139 A.D.2d 950 | N.Y. App. Div. | 1988
Lead Opinion
— Judgment affirmed without costs. Memorandum: The Zoning Board of Appeals of the Village of Sodus Point denied in part petitioner’s application for a special permit which would have allowed it to expand its commercial docking facilities and to continue certain uses of its present docking facilities. Special Term properly dismissed the petition seeking to annul that determination.
Petitioner’s argument that it had a preexisting nonconforming use of its docking facilities is without merit.
The zoning law concept of "nonconforming use” protects landowners who have vested rights to use their land in a fashion later prohibited by restrictive zoning regulations (1 Anderson, New York Zoning Law and Practice §§6.01, 6.02 [2d ed]). In this case, however, petitioner does not own the land upon which its docks are built; its deed recites that the boundary of its land is the shoreline. Its docks extend 1.6 acres over the water of Sodus Bay. The water belongs to the State of New York.
Petitioner could have acquired a proprietary interest in the land beneath the water if it had applied for and obtained an easement from the State Commissioner of General Services (see, Public Lands Law § 3 [2]). This it failed to do. In fact, petitioner was warned on several occasions by the Office of General Services that its existing dockage constituted an encroachment of approximately 1.6 acres on State-owned land underwater, and that its continued use would require an easement.
Nor did petitioner acquire any vested rights in the use of these docks because it and its predecessors in title obtained the necessary permits from the Army Corps of Engineers and the Department of Environmental Conservation. Each Federal permit specified that it "does not convey any property rights” and that the "permit does not obviate the requirement to obtain State or local assent required by law for the activity authorized herein”. The Department of Environmental Conservation permits allowing petitioner’s predecessor to build the first 150 feet of dockage provided that the granting of the permit "does not relieve the applicant from the responsibility of obtaining any grant or easement from the Bureau of Surplus Property of the Office of General Services which may be required for any encroachment on State owned lands
Petitioner owns less than one-half acre of land adjoining Sodus Bay, with less than 75 feet of water frontage. Thus, petitioner is entitled to certain common-law riparian rights, including the right to construct a dock (Town of Islip v Powell, 78 Misc 2d 1007, 1013) and the right of "reasonable, safe and convenient access to the water for navigation, fishing and other uses as commonly belong to riparian ownership” (Tiffany v Town of Oyster Bay, 234 NY 15, 21). "The scope of what is a reasonable, safe and convenient use of the upland owner’s riparian rights has been gradually defined on a case-to-case foundation” (Town of Hempstead v Oceanside Yacht Harbor, 38 AD2d 263, 264, affd 32 NY2d 859).
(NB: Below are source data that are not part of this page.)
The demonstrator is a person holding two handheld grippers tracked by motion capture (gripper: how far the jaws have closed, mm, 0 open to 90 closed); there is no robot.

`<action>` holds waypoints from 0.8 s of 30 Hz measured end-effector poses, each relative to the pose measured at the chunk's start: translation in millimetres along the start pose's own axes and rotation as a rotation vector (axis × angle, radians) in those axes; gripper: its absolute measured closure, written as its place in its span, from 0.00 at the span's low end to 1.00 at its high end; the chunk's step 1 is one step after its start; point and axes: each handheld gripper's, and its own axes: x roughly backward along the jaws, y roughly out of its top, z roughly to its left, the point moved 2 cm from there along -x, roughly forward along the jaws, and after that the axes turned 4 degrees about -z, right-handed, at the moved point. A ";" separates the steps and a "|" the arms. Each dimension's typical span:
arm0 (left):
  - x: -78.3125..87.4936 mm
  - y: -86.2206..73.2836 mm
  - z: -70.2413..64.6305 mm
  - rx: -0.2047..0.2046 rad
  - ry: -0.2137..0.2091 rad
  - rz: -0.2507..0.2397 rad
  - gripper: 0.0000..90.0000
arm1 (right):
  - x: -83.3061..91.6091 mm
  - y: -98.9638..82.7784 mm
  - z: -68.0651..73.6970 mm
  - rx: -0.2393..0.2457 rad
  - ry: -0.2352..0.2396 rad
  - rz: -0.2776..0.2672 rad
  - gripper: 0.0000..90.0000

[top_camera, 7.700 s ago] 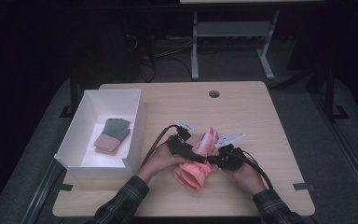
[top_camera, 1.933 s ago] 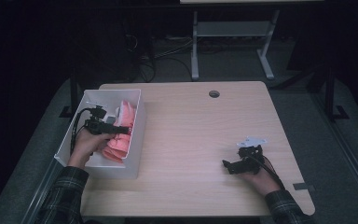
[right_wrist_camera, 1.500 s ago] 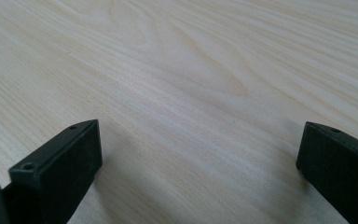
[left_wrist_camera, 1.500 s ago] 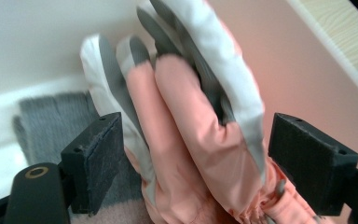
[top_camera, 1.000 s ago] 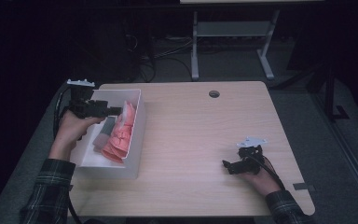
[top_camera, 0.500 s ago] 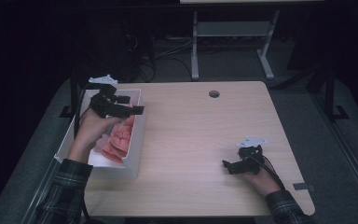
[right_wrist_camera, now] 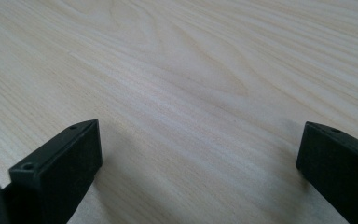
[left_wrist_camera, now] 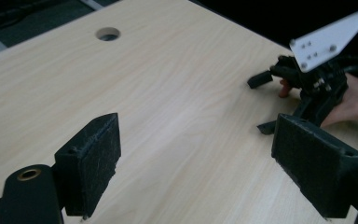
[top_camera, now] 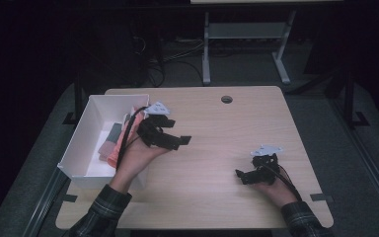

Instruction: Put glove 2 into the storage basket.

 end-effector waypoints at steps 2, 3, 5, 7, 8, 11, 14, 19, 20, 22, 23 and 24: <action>-11.6 -6.6 -9.2 -0.019 -0.024 -0.003 0.17 | 0.0 0.0 0.0 0.000 0.000 0.000 0.00; -17.5 -10.7 -13.0 -0.019 -0.037 0.008 0.17 | 0.1 0.0 0.1 0.000 0.000 0.000 0.00; -28.2 -19.5 -18.6 -0.037 -0.045 0.025 0.17 | 0.1 -0.1 0.1 0.000 0.000 0.000 0.00; -39.0 -29.7 -23.1 -0.036 -0.050 0.038 0.17 | 0.1 0.0 0.0 0.000 0.000 0.000 0.00; -45.5 -36.5 -24.3 -0.048 -0.049 0.053 0.17 | 0.0 -0.1 0.0 0.001 0.000 -0.001 0.00; -58.5 -52.3 -25.0 -0.060 -0.052 0.088 0.17 | 0.0 -0.1 0.0 0.001 0.000 -0.001 0.00; -70.9 -68.3 -24.0 -0.056 -0.059 0.111 0.17 | 0.1 -0.1 0.0 0.001 0.000 0.000 0.00; -87.1 -89.5 -24.5 -0.073 -0.055 0.159 0.17 | 0.0 -0.1 0.0 0.002 0.000 0.000 0.00; -90.5 -93.6 -24.6 -0.077 -0.055 0.174 0.17 | 0.1 -0.1 0.0 0.002 0.000 0.000 0.00; -94.7 -98.6 -25.1 -0.081 -0.053 0.184 0.17 | 0.1 0.0 -0.1 0.003 0.000 0.000 0.00; -95.8 -99.9 -25.2 -0.082 -0.055 0.189 0.17 | 0.0 -0.1 0.0 0.002 0.000 0.000 0.00; -97.2 -101.6 -25.9 -0.082 -0.058 0.197 0.17 | 0.1 -0.1 -0.1 0.002 0.000 0.000 0.00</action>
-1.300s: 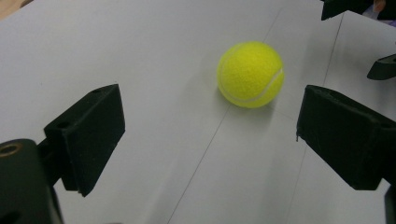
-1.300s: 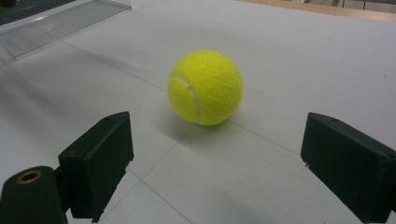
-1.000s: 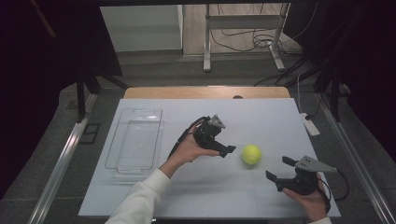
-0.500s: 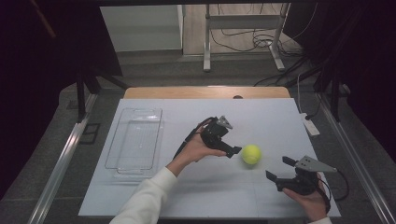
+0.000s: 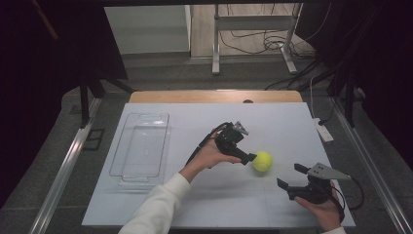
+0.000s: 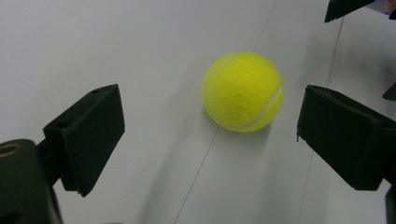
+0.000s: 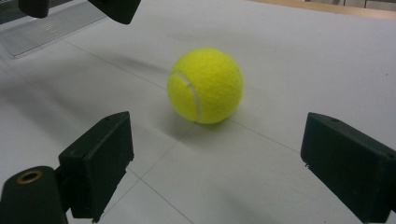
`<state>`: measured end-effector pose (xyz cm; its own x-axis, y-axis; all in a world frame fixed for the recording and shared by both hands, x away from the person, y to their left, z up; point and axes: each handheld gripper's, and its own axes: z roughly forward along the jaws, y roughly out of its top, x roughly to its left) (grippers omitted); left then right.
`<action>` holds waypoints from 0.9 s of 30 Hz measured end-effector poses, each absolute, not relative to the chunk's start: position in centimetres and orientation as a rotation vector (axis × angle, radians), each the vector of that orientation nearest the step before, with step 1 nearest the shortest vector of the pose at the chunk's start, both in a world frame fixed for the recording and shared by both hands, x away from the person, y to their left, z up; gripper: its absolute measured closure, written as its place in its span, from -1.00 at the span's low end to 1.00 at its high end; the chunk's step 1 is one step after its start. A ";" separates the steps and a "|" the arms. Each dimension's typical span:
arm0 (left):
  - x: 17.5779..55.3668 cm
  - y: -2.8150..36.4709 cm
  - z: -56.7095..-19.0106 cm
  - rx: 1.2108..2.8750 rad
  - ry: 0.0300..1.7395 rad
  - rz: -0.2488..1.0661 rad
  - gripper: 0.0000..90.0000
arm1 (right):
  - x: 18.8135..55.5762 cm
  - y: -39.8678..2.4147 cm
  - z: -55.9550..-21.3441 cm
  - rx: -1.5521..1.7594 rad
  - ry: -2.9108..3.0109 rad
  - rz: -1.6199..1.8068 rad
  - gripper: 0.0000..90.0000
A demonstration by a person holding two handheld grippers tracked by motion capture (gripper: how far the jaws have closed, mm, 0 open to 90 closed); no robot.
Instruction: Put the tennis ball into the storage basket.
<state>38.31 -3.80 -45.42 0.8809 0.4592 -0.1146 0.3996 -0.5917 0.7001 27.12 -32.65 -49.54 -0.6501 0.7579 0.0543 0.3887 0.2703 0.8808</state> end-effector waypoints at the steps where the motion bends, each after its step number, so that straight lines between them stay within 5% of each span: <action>1: 38.3 -3.9 -45.4 2.274 0.616 0.096 -0.81 | 27.1 -32.6 -49.5 1.041 2.170 1.338 -0.79; 27: 39.3 -6.7 -46.4 2.317 0.605 0.050 -0.82 | 27.2 -32.6 -49.7 1.037 2.181 1.340 -0.79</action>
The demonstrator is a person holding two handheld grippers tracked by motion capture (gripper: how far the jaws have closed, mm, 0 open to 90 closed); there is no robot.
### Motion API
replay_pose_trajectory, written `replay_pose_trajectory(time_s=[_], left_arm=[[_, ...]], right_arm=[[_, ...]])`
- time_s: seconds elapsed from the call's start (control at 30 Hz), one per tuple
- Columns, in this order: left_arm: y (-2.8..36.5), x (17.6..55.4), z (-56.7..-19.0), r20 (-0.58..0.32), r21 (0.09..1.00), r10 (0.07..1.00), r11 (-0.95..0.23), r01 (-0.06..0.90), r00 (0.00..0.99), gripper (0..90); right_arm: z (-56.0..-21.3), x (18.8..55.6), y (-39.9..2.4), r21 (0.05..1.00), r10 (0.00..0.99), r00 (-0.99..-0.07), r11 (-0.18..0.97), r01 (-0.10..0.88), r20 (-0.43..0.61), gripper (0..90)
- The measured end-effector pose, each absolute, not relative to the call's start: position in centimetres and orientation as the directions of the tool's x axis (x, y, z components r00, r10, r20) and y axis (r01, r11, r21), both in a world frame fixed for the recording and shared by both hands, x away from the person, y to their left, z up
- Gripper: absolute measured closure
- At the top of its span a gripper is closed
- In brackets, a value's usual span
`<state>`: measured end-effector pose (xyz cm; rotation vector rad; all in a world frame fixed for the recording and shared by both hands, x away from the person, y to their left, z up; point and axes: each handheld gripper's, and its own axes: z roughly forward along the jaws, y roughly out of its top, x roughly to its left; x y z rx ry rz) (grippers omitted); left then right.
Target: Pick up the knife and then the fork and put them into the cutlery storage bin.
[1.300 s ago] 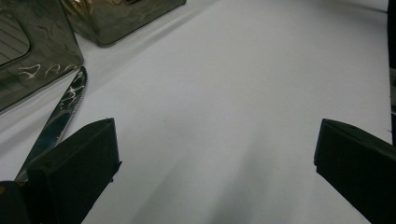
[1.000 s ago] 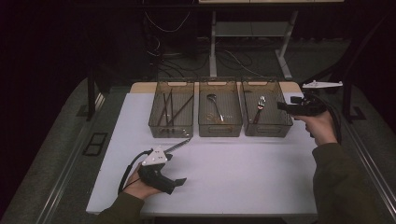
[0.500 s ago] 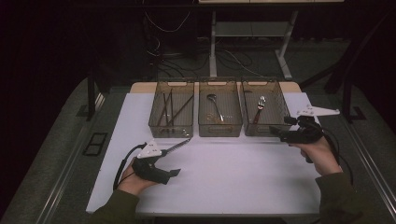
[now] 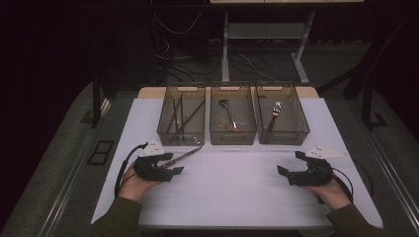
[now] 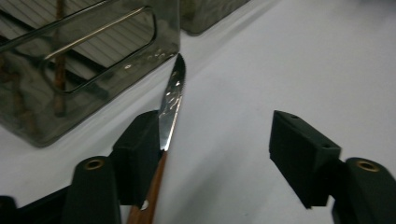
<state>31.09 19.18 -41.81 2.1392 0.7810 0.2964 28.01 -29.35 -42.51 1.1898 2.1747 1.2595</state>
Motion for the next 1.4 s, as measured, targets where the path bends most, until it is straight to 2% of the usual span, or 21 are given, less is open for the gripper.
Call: replay_pose_trajectory(time_s=[0.2, 0.33, 0.6, 0.9, 1.4], left_arm=[[20.1, 31.8, -42.2, -0.004, 0.733, 0.628, -0.528, 0.43, 0.778, 48.2], [20.7, 32.6, -42.9, 0.012, 0.702, 0.63, -0.558, 0.443, 0.776, 54.1], [21.9, 33.8, -43.8, -0.021, 0.691, 0.617, -0.56, 0.457, 0.787, 64.4], [21.9, 34.0, -44.4, -0.009, 0.677, 0.576, -0.598, 0.429, 0.817, 72.9], [21.9, 34.1, -44.4, -0.024, 0.67, 0.558, -0.607, 0.427, 0.829, 76.3]], right_arm=[[-43.6, 26.0, -29.0, 0.829, 0.789, -0.605, 0.263, 0.493, 0.11, 10.2], [-43.8, 25.8, -28.7, 0.824, 0.778, -0.621, 0.289, 0.487, 0.094, 10.2], [-44.0, 26.1, -28.8, 0.825, 0.775, -0.624, 0.287, 0.487, 0.099, 10.2], [-44.0, 26.2, -28.8, 0.827, 0.773, -0.627, 0.288, 0.483, 0.097, 10.2], [-44.0, 26.1, -28.9, 0.827, 0.771, -0.63, 0.293, 0.479, 0.091, 10.3]])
Petitioner’s construction of commercial dockage over more than an acre and a half of public waters has exceeded the reasonable scope of the common-law rights it has acquired by virtue of its ownership of a small parcel of riparian land. The rights of riparian owners must yield to the State’s exercise of police power (New York State Water Resources Commn. v Liberman, 37 AD2d 484, 488, appeal dismissed 30 NY2d 516). In the case of underwater land bordering the Village of Sodus Point, the Legislature has seen fit to delegate its police power to the village by passing Navigation Law § 46-a (2).
In enacting the Dockings and Moorings Law, the Village of Sodus Point exercised its police power in a fair and reasonable manner. It was entirely reasonable for the village to identify the rapid and uncontrolled commercial development of waterfront property as an area of local concern. The record establishes that many owners of waterfront property were building commercial docking facilities for profit to the detriment of the local residents. The marinas were making public access to the bay more difficult, and inadequate parking facilities caused boaters to fill the municipal parking lot with their cars and boat trailers.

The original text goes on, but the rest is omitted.